Several vulnerabilities have been discovered in the Linux kernel that
may lead to a denial of service, sensitive memory leak or privilege
escalation. The Common Vulnerabilities and Exposures project
identifies the following problems:
CVE-2009-2846
Michael Buesch noticed a typing issue in the eisa-eeprom driver
for the hppa architecture. Local users could exploit this issue to
gain access to restricted memory.
CVE-2009-2847
Ulrich Drepper noticed an issue in the do_sigalstack routine on
64-bit systems. This issue allows local users to gain access to
potentially sensitive memory on the kernel stack.
CVE-2009-2848
Eric Dumazet discovered an issue in the execve path, where the
clear_child_tid variable was not being properly cleared. Local
users could exploit this issue to cause a denial of service
(memory corruption).
CVE-2009-2849
Neil Brown discovered an issue in the sysfs interface to md
devices. When md arrays are not active, local users can exploit
this vulnerability to cause a denial of service (oops).
CVE-2009-2903
Mark Smith discovered a memory leak in the appletalk
implementation. When the appletalk and ipddp modules are loaded,
but no ipddp"N" device is found, remote attackers can cause a
denial of service by consuming large amounts of system memory.
CVE-2009-2908
Loic Minier discovered an issue in the eCryptfs filesystem. A
local user can cause a denial of service (kernel oops) by causing
a dentry value to go negative.
CVE-2009-2909
Arjan van de Ven discovered an issue in the AX.25 protocol
implementation. A specially crafted call to setsockopt() can
result in a denial of service (kernel oops).
CVE-2009-2910
Jan Beulich discovered the existence of a sensitive kernel memory
leak. Systems running the ‘amd64’ kernel do not properly sanitize
registers for 32-bit processes.
CVE-2009-3001
Jiri Slaby fixed a sensitive memory leak issue in the ANSI/IEEE
802.2 LLC implementation. This is not exploitable in the Debian
lenny kernel as root privileges are required to exploit this
issue.
CVE-2009-3002
Eric Dumazet fixed several sensitive memory leaks in the IrDA,
X.25 PLP (Rose), NET/ROM, Acorn Econet/AUN, and Controller Area
Network (CAN) implementations. Local users can exploit these
issues to gain access to kernel memory.
CVE-2009-3228
Eric Dumazet reported an instance of uninitialized kernel memory
in the network packet scheduler. Local users may be able to
exploit this issue to read the contents of sensitive kernel
memory.
CVE-2009-3238
Linus Torvalds provided a change to the get_random_int() function
to increase its randomness.
CVE-2009-3286
Eric Paris discovered an issue with the NFSv4 server
implementation. When an O_EXCL create fails, files may be left
with corrupted permissions, possibly granting unintentional
privileges to other local users.
CVE-2009-3547
Earl Chew discovered a NULL pointer dereference issue in the
pipe_rdwr_open function which can be used by local users to gain
elevated privileges.
CVE-2009-3612
Jiri Pirko discovered a typo in the initialization of a structure
in the netlink subsystem that may allow local users to gain access
to sensitive kernel memory.
CVE-2009-3613
Alistair Strachan reported an issue in the r8169 driver. Remote
users can cause a denial of service (IOMMU space exhaustion and
system crash) by transmitting a large amount of jumbo frames.
CVE-2009-3620
Ben Hutchings discovered an issue in the DRM manager for ATI Rage
128 graphics adapters. Local users may be able to exploit this
vulnerability to cause a denial of service (NULL pointer
dereference).
CVE-2009-3621
Tomoki Sekiyama discovered a deadlock condition in the UNIX domain
socket implementation. Local users can exploit this vulnerability
to cause a denial of service (system hang).

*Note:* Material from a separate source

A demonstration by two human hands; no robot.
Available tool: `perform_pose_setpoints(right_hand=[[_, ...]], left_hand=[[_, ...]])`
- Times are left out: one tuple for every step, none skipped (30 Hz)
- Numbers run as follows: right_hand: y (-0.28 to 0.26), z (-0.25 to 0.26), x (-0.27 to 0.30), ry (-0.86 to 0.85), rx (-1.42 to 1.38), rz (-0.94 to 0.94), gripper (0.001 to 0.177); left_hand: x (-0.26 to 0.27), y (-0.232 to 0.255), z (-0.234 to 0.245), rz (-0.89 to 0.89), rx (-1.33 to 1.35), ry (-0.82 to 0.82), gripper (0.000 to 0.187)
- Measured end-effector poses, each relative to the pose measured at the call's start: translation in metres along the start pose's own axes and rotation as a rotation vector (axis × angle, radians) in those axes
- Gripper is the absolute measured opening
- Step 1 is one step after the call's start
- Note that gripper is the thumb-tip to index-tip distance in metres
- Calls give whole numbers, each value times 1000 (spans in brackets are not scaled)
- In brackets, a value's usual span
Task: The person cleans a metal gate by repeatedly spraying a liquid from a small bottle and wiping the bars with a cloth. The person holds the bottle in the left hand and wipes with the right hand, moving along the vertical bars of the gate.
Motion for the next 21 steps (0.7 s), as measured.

For the oldstable distribution (etch), this problem has been fixed in
version 2.6.24-6~etchnhalf.9etch1.
We recommend that you upgrade your linux-2.6.24 packages.
Note: Debian ‘etch’ includes linux kernel packages based upon both the
2.6.18 and 2.6.24 linux releases. All known security issues are
carefully tracked against both packages and both packages will receive
security updates until security support for Debian ‘etch’
concludes. However, given the high frequency at which low-severity
security issues are discovered in the kernel and the resource
requirements of doing an update, lower severity 2.6.18 and 2.6.24
updates will typically release in a staggered or “leap-frog” fashion.